Exercise objective: Whenever a line in the data holds the string "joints", pull that line out.

──────── Records supplied ────────

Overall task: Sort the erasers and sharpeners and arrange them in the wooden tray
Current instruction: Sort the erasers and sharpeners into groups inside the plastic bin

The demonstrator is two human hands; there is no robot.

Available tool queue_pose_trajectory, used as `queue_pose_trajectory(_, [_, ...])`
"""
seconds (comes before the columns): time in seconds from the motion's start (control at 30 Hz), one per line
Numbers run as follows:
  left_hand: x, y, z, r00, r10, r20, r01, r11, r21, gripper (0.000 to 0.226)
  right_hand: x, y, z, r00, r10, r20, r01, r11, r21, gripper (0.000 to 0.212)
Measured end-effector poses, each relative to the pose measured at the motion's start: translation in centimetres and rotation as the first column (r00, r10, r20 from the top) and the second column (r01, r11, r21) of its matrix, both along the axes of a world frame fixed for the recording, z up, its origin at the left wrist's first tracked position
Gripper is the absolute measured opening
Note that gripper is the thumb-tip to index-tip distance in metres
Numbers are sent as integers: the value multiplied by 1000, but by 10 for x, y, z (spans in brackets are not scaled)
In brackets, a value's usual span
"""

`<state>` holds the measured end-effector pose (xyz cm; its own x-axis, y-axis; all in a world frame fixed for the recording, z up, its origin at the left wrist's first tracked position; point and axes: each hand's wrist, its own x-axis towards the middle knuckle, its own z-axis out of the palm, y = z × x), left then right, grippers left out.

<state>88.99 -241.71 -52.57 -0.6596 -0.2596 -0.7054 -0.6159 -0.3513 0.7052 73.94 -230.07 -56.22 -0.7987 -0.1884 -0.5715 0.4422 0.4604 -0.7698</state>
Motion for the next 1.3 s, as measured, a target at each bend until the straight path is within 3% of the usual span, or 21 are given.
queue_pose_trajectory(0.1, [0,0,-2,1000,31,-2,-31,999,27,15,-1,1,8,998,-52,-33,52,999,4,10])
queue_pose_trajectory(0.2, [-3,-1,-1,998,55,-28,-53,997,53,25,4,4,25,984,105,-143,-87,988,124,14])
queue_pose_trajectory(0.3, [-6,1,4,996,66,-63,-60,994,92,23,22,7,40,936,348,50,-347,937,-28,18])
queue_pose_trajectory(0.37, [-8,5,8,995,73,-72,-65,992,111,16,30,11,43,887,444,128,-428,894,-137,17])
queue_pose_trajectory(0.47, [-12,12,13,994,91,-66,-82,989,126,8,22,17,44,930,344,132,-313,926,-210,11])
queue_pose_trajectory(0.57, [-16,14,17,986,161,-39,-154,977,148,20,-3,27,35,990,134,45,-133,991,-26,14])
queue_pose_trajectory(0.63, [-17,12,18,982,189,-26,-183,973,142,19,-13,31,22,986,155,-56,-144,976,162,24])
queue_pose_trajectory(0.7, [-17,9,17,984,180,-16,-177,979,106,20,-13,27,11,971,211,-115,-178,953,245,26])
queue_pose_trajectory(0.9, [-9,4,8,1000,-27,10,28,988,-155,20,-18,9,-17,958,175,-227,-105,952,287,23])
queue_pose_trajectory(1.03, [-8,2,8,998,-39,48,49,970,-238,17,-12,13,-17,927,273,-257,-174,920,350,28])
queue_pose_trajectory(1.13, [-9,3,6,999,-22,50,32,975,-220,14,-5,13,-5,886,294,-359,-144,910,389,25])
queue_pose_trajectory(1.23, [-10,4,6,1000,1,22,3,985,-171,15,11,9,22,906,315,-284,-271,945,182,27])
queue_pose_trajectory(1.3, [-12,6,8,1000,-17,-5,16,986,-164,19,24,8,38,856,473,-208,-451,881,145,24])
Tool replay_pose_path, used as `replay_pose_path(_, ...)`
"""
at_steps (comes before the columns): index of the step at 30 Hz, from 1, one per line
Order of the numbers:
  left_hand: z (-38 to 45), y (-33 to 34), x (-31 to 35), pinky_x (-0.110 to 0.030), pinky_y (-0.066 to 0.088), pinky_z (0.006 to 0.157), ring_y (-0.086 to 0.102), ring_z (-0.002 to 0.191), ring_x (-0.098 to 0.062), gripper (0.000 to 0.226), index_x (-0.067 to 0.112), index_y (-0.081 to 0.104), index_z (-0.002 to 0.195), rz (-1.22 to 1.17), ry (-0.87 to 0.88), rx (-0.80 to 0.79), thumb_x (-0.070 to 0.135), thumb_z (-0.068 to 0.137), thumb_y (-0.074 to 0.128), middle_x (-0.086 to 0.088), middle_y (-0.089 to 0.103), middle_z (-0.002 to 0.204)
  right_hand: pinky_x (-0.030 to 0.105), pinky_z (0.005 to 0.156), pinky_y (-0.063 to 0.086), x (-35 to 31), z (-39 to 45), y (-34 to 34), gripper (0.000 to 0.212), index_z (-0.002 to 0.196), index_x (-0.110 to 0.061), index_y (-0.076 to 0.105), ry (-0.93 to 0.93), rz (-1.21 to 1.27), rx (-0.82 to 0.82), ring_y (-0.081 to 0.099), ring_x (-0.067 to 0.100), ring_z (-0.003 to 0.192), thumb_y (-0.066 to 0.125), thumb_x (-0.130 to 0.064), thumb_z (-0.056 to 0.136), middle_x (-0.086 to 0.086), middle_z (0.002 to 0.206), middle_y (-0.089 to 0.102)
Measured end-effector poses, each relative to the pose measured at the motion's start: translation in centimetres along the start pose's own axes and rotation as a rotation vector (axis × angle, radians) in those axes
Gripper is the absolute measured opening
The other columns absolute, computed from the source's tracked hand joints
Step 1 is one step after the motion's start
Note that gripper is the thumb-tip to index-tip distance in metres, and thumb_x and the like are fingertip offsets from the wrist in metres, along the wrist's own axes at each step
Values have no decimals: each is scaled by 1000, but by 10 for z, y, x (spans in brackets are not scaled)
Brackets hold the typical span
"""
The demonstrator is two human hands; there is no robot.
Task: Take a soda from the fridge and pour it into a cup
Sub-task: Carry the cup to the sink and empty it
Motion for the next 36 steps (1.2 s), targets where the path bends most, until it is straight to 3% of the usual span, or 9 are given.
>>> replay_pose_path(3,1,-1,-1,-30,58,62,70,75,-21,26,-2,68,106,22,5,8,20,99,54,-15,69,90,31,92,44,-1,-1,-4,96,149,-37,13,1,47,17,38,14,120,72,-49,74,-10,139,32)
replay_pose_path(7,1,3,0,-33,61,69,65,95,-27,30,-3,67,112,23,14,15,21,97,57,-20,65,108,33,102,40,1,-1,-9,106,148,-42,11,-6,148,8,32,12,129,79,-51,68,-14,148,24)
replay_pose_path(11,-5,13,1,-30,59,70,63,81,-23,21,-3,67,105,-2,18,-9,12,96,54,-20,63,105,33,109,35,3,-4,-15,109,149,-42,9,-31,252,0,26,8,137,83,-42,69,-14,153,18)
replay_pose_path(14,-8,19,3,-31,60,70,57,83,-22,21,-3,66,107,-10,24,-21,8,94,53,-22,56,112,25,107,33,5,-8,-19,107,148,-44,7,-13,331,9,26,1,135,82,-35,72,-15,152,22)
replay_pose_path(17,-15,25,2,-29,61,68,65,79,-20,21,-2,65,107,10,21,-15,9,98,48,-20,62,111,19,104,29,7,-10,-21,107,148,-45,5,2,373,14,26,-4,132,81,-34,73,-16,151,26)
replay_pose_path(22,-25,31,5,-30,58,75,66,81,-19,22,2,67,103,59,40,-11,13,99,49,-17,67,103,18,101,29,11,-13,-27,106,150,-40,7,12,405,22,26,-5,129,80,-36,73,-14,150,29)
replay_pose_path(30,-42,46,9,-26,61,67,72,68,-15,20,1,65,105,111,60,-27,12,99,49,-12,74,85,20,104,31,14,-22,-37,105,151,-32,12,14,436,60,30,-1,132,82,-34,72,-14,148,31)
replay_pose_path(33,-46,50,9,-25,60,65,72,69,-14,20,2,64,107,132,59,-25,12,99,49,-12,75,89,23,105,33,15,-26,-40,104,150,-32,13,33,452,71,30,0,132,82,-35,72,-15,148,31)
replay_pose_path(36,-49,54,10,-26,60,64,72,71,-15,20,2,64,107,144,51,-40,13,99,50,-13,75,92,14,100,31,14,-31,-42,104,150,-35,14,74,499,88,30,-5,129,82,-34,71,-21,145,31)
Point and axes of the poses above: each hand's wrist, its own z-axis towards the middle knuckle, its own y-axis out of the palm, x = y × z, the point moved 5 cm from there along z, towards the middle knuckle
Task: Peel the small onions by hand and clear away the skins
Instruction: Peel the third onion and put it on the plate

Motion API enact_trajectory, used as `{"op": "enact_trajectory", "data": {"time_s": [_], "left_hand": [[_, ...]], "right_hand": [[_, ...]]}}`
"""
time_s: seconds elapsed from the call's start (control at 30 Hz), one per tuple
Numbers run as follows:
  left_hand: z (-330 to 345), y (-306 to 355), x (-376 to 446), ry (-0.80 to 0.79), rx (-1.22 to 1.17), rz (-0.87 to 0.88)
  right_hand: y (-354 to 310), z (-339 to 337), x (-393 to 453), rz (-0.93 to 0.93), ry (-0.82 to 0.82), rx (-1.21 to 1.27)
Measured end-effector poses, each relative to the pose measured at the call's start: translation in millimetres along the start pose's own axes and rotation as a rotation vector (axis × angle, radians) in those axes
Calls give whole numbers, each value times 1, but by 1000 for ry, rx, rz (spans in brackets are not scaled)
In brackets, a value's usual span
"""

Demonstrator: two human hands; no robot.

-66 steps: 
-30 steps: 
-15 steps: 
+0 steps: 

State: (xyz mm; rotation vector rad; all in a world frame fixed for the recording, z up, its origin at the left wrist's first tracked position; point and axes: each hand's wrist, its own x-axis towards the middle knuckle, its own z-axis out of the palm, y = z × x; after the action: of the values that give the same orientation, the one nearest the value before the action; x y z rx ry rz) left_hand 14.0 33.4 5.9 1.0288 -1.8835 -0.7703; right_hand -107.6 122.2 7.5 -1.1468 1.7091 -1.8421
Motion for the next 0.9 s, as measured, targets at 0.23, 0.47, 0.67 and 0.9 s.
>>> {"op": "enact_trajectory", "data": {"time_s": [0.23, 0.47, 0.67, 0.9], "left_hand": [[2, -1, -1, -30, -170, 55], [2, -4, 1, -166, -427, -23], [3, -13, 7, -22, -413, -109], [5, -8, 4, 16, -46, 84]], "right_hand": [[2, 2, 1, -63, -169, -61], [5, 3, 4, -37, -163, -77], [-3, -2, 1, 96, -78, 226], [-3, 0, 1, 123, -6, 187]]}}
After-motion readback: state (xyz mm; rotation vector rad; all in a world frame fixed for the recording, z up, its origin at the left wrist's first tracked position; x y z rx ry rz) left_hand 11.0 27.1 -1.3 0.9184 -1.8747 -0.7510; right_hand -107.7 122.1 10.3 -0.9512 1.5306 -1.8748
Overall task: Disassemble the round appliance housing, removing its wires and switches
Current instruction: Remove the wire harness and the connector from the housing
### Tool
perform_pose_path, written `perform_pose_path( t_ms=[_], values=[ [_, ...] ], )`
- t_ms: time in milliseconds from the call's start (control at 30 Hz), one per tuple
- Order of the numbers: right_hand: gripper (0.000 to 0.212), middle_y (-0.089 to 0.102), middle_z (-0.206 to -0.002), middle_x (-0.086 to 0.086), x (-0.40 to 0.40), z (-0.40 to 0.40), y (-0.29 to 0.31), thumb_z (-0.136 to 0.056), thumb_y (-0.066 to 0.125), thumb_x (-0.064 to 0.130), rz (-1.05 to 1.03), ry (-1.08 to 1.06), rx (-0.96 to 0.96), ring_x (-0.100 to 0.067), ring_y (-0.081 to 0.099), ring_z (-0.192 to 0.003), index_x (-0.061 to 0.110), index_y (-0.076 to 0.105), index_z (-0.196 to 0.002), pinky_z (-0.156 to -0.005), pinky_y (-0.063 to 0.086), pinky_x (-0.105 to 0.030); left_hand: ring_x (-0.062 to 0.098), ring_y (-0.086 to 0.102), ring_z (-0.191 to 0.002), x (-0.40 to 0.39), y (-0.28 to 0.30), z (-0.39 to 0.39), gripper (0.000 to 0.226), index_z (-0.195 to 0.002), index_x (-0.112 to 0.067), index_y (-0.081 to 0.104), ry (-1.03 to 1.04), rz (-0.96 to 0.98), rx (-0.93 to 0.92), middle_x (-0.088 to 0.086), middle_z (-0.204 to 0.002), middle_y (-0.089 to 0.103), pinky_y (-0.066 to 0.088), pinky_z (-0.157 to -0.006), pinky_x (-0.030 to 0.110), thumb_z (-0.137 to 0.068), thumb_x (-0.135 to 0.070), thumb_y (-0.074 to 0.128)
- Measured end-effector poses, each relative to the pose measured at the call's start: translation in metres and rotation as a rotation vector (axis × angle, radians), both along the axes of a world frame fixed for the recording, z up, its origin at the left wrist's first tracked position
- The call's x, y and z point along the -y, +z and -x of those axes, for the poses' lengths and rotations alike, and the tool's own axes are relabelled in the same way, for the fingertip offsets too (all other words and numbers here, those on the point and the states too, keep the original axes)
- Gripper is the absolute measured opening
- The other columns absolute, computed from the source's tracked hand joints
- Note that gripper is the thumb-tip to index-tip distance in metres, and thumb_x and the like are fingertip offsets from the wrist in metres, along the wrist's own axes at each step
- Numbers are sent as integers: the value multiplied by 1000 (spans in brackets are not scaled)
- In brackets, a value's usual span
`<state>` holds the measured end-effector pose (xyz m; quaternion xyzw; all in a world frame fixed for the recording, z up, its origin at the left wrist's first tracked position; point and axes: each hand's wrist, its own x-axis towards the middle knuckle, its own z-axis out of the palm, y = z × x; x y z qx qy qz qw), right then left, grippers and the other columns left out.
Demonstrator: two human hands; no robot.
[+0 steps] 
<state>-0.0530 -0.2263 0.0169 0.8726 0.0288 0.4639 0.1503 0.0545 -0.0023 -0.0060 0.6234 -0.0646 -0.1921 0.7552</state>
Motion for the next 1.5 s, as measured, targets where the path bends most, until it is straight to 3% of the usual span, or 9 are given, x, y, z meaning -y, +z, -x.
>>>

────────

Task result:
The other columns absolute, computed from the source's tracked hand joints
- The other columns absolute, computed from the source's tracked hand joints

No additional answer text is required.